# WHAT YOU WILL DO
Your answer should consist only of the lines below from the one with "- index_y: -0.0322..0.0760" through the one with "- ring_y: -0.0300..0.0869", copied exactly.

# SOURCE INFORMATION
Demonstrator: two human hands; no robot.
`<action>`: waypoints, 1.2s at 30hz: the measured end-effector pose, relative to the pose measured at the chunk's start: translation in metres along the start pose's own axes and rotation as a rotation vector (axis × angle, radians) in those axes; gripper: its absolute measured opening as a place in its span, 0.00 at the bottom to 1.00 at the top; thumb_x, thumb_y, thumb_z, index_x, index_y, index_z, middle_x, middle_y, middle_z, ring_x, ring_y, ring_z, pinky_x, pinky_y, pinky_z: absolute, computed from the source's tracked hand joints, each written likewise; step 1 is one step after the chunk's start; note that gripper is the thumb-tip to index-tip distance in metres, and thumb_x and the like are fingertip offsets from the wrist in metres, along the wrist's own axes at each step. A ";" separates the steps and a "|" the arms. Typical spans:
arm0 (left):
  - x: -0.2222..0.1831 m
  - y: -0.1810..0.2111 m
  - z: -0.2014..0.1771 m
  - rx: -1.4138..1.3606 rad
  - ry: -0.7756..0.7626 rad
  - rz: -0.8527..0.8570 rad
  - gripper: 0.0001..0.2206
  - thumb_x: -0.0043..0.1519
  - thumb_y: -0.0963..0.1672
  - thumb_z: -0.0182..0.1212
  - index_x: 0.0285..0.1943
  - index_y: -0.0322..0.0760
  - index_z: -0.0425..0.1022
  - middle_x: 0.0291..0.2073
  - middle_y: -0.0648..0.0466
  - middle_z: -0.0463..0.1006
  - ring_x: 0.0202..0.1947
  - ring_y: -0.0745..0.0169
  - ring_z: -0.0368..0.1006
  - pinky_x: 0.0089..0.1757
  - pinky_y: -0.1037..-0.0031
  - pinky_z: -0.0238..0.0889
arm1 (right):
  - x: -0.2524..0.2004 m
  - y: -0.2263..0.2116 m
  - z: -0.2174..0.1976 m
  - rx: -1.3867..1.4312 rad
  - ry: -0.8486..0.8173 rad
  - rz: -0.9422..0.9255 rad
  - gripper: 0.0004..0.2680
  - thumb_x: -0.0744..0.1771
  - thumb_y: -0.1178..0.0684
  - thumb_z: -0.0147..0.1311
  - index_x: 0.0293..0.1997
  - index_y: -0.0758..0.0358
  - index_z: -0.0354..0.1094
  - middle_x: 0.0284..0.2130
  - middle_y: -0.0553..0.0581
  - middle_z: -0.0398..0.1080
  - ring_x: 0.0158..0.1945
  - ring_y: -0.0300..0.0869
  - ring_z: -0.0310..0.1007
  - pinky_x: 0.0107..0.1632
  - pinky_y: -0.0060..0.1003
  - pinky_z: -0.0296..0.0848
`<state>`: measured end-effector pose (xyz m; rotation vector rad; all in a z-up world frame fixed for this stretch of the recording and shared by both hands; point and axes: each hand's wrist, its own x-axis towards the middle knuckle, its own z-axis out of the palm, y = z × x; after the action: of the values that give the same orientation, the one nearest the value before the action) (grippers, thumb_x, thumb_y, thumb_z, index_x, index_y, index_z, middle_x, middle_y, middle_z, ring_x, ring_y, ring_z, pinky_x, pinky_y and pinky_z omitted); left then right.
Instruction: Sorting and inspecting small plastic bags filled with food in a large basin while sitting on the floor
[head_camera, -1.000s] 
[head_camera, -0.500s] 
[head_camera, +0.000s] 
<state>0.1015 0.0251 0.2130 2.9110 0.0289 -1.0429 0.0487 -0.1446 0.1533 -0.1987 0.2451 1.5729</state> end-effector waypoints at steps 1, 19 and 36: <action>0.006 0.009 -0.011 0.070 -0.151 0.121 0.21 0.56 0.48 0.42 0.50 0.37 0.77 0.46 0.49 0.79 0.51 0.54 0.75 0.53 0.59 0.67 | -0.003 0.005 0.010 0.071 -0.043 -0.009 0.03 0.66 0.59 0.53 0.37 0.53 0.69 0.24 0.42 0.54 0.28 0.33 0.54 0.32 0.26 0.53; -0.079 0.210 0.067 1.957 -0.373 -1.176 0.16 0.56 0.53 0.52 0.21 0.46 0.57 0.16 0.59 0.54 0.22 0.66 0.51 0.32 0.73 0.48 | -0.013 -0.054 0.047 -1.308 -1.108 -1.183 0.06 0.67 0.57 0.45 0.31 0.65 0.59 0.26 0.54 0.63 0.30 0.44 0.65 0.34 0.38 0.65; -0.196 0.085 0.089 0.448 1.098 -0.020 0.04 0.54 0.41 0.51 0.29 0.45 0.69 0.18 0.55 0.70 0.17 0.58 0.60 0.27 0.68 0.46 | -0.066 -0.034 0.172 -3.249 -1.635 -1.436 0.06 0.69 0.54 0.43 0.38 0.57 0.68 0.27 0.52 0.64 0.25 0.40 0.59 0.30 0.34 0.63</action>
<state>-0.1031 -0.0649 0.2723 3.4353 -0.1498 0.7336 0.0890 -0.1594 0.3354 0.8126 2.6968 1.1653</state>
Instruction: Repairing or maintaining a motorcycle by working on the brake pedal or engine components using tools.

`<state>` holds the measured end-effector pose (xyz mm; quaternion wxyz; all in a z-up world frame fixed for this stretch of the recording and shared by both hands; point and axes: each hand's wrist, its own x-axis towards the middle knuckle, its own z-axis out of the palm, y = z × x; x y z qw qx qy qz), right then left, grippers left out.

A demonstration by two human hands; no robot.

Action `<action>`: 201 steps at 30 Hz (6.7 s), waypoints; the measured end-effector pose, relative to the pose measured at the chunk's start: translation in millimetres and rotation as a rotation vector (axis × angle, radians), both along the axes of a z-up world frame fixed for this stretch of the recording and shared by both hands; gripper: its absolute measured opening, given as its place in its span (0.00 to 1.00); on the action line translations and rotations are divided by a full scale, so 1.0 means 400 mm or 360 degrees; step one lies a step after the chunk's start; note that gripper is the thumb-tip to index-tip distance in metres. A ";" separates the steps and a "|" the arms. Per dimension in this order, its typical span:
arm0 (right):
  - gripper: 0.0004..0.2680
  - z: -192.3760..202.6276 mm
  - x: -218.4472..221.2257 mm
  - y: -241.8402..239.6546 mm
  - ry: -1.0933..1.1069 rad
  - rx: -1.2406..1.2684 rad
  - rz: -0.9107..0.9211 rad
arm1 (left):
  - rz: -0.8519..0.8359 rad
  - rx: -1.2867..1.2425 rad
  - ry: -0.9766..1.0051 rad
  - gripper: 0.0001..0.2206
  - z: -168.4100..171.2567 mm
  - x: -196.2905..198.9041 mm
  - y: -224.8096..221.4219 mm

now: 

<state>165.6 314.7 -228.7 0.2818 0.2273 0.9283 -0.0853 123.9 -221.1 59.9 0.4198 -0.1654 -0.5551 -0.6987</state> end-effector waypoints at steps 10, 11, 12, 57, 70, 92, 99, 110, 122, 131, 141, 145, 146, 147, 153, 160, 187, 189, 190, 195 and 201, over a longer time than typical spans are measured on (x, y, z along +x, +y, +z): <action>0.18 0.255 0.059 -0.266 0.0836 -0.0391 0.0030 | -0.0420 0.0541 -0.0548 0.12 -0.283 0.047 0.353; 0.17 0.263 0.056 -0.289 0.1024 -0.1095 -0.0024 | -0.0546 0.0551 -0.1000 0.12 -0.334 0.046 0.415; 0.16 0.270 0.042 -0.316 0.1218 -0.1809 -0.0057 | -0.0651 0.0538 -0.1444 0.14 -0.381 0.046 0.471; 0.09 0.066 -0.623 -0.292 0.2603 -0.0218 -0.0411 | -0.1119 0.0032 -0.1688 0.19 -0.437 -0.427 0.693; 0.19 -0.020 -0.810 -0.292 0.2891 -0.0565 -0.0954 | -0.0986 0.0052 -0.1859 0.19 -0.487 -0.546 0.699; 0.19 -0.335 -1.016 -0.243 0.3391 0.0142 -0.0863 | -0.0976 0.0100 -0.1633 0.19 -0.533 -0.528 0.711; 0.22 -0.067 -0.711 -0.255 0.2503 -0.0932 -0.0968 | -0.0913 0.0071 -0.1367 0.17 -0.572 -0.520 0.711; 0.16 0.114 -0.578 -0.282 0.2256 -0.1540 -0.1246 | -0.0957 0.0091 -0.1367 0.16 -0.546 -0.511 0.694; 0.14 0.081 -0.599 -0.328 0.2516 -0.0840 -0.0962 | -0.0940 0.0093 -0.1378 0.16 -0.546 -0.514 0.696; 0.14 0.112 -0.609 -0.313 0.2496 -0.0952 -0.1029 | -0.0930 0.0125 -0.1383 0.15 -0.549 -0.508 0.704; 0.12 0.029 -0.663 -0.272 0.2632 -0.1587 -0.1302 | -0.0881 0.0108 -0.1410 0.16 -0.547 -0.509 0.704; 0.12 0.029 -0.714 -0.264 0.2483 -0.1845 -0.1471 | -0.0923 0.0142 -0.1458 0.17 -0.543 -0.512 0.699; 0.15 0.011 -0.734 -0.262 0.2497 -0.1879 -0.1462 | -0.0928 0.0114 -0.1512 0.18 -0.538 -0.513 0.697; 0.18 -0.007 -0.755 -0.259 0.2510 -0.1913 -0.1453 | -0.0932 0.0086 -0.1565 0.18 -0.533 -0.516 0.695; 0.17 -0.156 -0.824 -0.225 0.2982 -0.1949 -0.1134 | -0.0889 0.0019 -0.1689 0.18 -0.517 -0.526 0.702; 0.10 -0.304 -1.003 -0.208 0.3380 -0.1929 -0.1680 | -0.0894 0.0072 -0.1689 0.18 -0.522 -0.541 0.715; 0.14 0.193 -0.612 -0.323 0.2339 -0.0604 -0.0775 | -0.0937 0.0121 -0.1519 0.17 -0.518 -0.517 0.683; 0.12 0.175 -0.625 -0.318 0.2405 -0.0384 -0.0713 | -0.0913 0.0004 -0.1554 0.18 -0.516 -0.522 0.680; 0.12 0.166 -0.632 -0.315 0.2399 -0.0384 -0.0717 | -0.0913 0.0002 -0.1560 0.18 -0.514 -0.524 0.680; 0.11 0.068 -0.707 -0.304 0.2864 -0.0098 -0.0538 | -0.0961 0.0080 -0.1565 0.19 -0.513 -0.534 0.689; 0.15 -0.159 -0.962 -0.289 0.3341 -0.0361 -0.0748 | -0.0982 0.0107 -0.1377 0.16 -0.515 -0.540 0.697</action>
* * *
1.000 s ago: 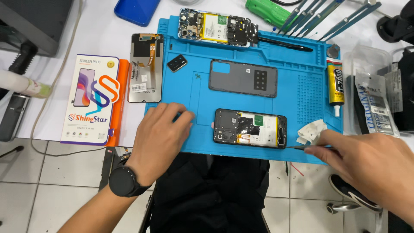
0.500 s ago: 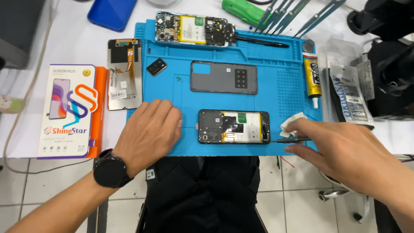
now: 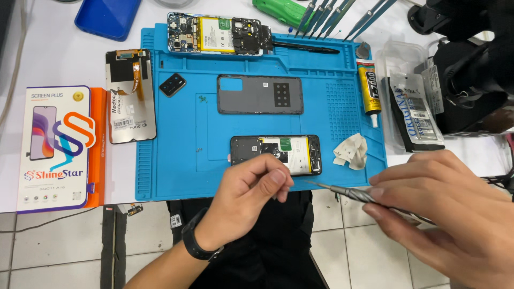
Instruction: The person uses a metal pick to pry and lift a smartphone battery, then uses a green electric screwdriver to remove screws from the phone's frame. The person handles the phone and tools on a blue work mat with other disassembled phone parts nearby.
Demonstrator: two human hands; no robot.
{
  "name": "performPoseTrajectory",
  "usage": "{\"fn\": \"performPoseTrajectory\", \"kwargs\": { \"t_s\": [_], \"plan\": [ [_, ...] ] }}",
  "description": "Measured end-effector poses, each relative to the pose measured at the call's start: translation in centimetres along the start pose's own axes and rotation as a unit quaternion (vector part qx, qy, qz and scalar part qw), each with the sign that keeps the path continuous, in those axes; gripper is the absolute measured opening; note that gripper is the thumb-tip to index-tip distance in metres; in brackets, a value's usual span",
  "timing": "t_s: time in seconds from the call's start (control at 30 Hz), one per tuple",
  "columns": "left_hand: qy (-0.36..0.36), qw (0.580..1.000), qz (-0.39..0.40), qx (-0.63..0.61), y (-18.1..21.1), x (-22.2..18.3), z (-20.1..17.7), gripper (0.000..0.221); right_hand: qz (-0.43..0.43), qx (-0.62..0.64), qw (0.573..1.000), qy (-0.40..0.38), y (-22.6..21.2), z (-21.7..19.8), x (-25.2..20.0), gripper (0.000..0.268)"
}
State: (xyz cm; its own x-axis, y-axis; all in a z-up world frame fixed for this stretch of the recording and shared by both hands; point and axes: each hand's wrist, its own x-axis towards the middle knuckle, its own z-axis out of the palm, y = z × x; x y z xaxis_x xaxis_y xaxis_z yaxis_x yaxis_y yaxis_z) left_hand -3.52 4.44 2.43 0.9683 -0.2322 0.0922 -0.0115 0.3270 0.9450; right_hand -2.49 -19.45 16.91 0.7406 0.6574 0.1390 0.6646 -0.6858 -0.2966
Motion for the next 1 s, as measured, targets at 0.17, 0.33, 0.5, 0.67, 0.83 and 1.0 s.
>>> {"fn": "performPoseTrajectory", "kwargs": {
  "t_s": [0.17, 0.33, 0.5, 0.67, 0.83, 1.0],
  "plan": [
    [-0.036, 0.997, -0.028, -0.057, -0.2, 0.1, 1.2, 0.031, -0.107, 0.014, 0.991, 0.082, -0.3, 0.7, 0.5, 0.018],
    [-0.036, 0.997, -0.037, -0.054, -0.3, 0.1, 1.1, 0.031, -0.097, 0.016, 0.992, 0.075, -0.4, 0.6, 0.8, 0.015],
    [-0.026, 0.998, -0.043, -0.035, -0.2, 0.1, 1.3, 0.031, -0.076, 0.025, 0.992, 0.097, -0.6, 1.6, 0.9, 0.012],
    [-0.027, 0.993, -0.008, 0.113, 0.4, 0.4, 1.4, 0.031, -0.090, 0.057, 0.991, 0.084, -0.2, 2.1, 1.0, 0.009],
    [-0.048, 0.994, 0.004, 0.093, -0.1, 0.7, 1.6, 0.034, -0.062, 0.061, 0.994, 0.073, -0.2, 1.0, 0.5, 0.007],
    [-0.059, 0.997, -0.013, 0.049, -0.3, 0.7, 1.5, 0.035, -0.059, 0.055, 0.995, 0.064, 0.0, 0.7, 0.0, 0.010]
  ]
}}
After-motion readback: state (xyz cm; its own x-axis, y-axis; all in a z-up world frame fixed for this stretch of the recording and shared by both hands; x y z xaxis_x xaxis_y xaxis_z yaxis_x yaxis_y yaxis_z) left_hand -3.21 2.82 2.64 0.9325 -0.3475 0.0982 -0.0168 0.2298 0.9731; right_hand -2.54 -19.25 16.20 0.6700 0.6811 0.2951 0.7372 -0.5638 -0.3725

# WORKED SOLUTION
  - index_y: -0.0322..0.0760
  - index_z: -0.0425..0.1022
  - middle_x: 0.0291..0.2073
  - middle_y: -0.0648..0.0466
  - middle_z: -0.0463..0.1006
  - ring_x: 0.0202..0.1947
  - ring_y: -0.0745..0.0169
  - ring_z: -0.0368..0.1006
  - pinky_x: 0.0089..0.1757
  - pinky_y: -0.1037..-0.0031
  - pinky_z: -0.0238..0.0889
arm1 (right):
  - x: -0.2524..0.2004 m
  - y: -0.2263..0.2116 m
  - z: -0.2174..0.1976 m
  - rx: -1.3867..1.4312 rad
  - ry: -0.8486..0.8173 rad
  - rz: -0.9422..0.9255 rad
  - gripper: 0.0004..0.2680
  - thumb_x: -0.0744..0.1771
  - thumb_y: -0.1178..0.0684
  - thumb_z: -0.0147..0.1311
  - index_x: 0.0293..0.1997
  - index_y: -0.0758..0.0358
  - index_z: -0.0354..0.1094
  - middle_x: 0.0284..0.2130
  - middle_y: -0.0553..0.0581
  - middle_z: -0.0398..0.1080
  - ring_x: 0.0158..0.1945
  - ring_y: -0.0300..0.0869

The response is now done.